As any reader of streets.mn already knows, good land use is the foundation for sensible transportation policies. Warren’s plan for affordable housing (which includes $500 billion to produce millions of new homes over 10 years), calls out the need to eliminate unnecessary zoning rules like mandatory parking requirements and minimum lot sizes. She proposes $10 billion in competitive grant funding to incentivize local governments to “reform land-use rules to allow for the construction of additional well-located affordable housing units and to protect tenants from rent spikes and eviction.” Not only will this encourage the construction of more affordable housing, it helps create the dense, pedestrianized cities that can support successful transit, reduce commute times, and fight climate change.

Anton Schieffer

About Anton Schieffer

Anton lives in Minneapolis and writes about information technology, government transparency, and local housing issues. He mostly wants to build enough housing so that everyone has a place to live.

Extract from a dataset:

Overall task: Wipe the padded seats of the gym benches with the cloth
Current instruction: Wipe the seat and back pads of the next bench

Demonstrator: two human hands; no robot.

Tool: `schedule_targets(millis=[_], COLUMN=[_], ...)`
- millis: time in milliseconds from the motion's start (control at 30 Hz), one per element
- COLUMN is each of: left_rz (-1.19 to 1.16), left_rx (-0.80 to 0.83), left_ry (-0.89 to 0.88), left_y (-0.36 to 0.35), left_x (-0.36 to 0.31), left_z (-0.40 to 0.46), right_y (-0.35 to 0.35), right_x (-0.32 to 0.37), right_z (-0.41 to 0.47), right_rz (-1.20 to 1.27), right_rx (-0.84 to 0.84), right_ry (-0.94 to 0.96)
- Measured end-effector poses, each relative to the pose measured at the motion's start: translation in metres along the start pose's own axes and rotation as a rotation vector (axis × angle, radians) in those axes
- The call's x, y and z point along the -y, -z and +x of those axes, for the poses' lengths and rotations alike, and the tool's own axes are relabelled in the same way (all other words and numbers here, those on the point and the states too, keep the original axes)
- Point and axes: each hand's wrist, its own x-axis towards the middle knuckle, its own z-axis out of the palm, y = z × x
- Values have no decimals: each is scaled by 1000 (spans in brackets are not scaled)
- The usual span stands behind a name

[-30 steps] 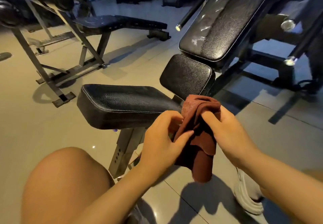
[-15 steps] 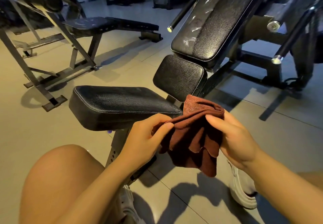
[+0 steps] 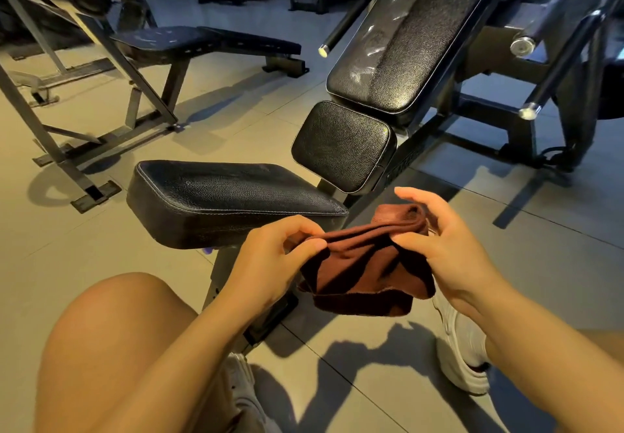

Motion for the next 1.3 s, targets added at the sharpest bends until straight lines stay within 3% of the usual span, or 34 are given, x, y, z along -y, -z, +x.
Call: schedule_targets(millis=[133,233,400,600,667,767,900,1033,1167,1300], left_rz=[15,103,211,266,305,347,468,602,658,663], left_rx=[-20,-28,-64,-179,-226,-181,7,115,98,73], left_ry=[-9,-125,-253,-298,-304,-246,-125,-86,-46,22], left_y=[3,5,8,-1,-2,0,-8,-14,-13,-7], left_x=[-4,-6,-7,-5,-3,-1,1,4,7,9], left_z=[1,3,1,-1,0,1,-2,-3,1,4], right_y=[14,23,27,34,35,38,34,32,41,47], right_x=[7,11,4,-4,-10,-21,-27,-24,-26,-28], right_z=[5,8,18,26,27,31,30,29,37,42], right_rz=[-163,-147,-24,-135,-262,-644,-1192,-1398,-1233,-592], right_rx=[75,105,-180,-113,-110,-101,168,259,95,-65], right_ry=[-56,-172,-215,-405,-412,-346,-433,-416,-301,-274])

4 thoughts on “Yes, Elizabeth Warren Has a Plan for Transportation

  1. Eric SaathoffEric Saathoff

    So, in my defense, I only used the campaign websites, and I specifically pointed out that I wasn’t going to list the portions that dealt with electrification of the transportation system. Why? Because while being green it doesn’t necessarily change the “shape” of the system.

    I reviewed the “transportation and infrastructure” page you linked to, which is actually called “My Plan to Create 10.6 Million Green Jobs.”

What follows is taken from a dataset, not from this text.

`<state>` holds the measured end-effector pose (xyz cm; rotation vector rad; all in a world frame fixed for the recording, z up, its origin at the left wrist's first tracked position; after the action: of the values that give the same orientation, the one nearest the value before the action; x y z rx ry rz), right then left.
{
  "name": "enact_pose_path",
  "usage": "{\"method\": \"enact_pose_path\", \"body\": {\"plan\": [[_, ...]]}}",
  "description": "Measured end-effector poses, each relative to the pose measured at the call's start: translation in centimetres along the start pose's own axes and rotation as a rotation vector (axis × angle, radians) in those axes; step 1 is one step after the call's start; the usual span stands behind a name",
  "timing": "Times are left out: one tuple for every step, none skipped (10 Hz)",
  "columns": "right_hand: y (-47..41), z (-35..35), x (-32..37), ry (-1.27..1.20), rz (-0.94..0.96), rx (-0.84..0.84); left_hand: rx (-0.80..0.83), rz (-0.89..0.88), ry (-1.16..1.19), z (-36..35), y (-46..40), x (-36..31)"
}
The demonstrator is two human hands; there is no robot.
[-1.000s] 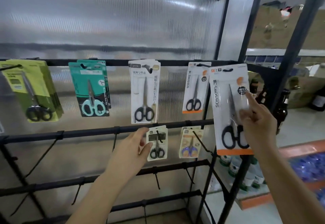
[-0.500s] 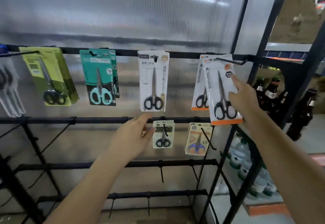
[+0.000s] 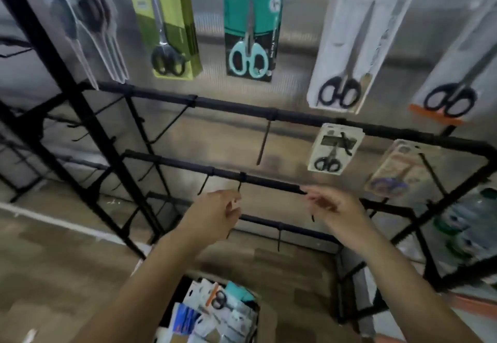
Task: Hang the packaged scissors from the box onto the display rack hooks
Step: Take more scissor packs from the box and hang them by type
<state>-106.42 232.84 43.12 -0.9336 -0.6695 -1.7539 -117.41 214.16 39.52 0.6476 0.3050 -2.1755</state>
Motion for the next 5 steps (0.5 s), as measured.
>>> {"method": "enact_pose_path", "body": {"plan": [[0.1,-6.9,-3.1,0.059,-0.13,0.19,0.087,0.098,-0.041,-1.5,1.7,5.6],[1.2,-12.2,-6.2,0.154,-0.253,0.272,0.16,0.193,-0.055,-2.9,3.9,11.7],[2.4,-17.5,-9.1,0.24,-0.357,0.319,0.227,0.251,-0.057,-4.3,6.4,17.8],[3.9,-22.9,-11.5,0.262,-0.481,0.383,0.345,0.327,-0.08,-6.6,8.3,23.3],[5.6,-29.2,-15.7,0.275,-0.566,0.403,0.496,0.375,-0.138,-10.0,10.0,28.3]]}}
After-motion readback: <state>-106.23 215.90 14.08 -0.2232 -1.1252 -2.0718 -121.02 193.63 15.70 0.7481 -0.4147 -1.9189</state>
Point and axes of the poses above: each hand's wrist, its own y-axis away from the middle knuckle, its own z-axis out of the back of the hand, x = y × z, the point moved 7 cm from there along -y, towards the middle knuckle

    Here is the salient quote:
    “45% of Americans still do not have access to public transportation, leaving those without access reliant on car ownership to get to work, school and worship. We know that increasing public transportation rates and decreasing vehicle miles traveled is one of the best ways to reduce emissions. That’s why I’m proposing a new Build Green program, which would establish a new grant program to electrify public buses, school buses, rail, cars, and fleet vehicles that is modeled after the Department of Transportation’s BUILD grant program.”

    She points out a major problem and her answer appears to be electrifying existing systems. That’s nice and green, but it doesn’t change the shape of the system.

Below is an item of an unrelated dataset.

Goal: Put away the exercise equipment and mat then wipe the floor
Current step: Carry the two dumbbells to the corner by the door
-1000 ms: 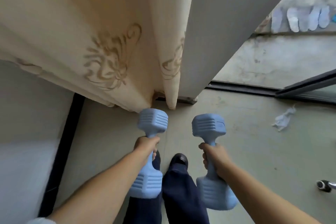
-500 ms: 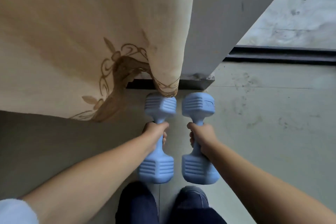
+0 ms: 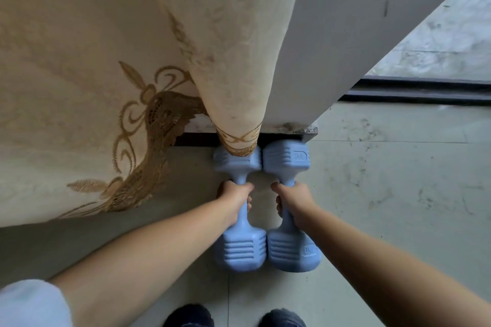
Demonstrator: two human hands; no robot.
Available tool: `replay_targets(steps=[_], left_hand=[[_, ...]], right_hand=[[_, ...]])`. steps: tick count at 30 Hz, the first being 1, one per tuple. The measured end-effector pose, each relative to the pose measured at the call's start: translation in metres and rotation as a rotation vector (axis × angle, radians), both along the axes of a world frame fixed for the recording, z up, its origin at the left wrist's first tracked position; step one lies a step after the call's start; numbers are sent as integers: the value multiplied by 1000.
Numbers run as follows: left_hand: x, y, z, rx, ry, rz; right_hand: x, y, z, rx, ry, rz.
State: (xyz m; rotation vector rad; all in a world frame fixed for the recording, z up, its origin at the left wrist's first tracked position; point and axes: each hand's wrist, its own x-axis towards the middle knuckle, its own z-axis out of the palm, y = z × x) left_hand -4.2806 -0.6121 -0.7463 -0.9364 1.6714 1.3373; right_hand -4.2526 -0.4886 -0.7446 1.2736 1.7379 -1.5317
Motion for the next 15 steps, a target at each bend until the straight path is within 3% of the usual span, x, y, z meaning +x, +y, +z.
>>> replay_targets(steps=[4,7,12,15], left_hand=[[0,-3,5,1,-15,-31],[0,-10,37,-6,-80,-146],[20,-22,154,-120,-86,-288],[34,-28,238,-349,121,-544]], right_hand=[[0,4,7,-83,-20,44],[2,8,37,16,-40,258],[27,10,142,340,-101,595],[44,11,236,474,-67,785]])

    I agree that land use policies can have a major impact.

    Can you give some direct quotes about her proposals for investment in new transit systems or reducing the use of personal cars? I think it’s worth pointing out that the majority of her transportation goals are about electrification and little else.

  2. Adam Tauno Williams

    “””She proposes $10 billion in competitive grant funding to incentivize local governments to “reform land-use rules to allow for the construction of additional well-located affordable housing units and to protect tenants from rent spikes and eviction.””””

    Does anyone believe that will work? Carrots won’t get us there — how about withholding Federal funding sources from places that do not reform their land-use policies? That might do something.

    1. Mike SonnMike Sonn

      I think it will have some impact. But I agree that NIMBYism requires blunt force to combat, especially since most NIMBYs have moved past using the underlying reasons as arguments and have elevated to “neighborhood character” etc to prop up the exclusionary status quo. I also think state level action may have the most immediate wide-ranging impact. Though, the Feds have shown that giving/with-holding funding is a very persuasive motivator.